--- START ---
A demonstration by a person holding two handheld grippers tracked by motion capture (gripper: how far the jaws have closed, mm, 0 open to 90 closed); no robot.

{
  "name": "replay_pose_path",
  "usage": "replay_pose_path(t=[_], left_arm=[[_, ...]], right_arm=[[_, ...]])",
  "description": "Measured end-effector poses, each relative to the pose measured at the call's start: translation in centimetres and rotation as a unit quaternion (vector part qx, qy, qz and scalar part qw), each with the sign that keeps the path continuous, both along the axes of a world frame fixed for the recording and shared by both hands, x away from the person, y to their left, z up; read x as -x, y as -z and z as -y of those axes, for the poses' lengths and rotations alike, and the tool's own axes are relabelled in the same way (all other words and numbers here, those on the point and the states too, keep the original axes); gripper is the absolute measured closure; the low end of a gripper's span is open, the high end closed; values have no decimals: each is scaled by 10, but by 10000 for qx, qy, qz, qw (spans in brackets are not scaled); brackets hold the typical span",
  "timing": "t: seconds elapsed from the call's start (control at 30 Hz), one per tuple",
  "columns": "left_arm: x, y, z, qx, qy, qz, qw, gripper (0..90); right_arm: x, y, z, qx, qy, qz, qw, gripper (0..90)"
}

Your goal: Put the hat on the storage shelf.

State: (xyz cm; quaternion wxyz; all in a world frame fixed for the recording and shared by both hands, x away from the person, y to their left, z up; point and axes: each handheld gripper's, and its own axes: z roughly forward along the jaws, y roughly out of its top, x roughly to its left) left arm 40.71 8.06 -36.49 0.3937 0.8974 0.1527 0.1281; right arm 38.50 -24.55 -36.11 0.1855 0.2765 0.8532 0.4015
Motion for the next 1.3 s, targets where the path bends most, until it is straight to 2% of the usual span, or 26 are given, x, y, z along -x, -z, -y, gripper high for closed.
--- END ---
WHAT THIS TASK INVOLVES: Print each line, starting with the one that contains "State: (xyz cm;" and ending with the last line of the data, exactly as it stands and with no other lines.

RESPONSE BELOW:
State: (xyz cm; quaternion wxyz; all in a world frame fixed for the recording and shared by both hands, x away from the person, y to their left, z up; point and axes: each handheld gripper's, and its own axes: z roughly forward along the jaws, y roughly out of its top, x roughly to its left) left arm 40.71 8.06 -36.49 0.3937 0.8974 0.1527 0.1281; right arm 38.50 -24.55 -36.11 0.1855 0.2765 0.8532 0.4015
Motion for the next 1.3 s, targets where the path bends most, until it is straight to 2% of the usual span, or 26 are given, x, y, z along -x, -z, -y, gripper high for closed.

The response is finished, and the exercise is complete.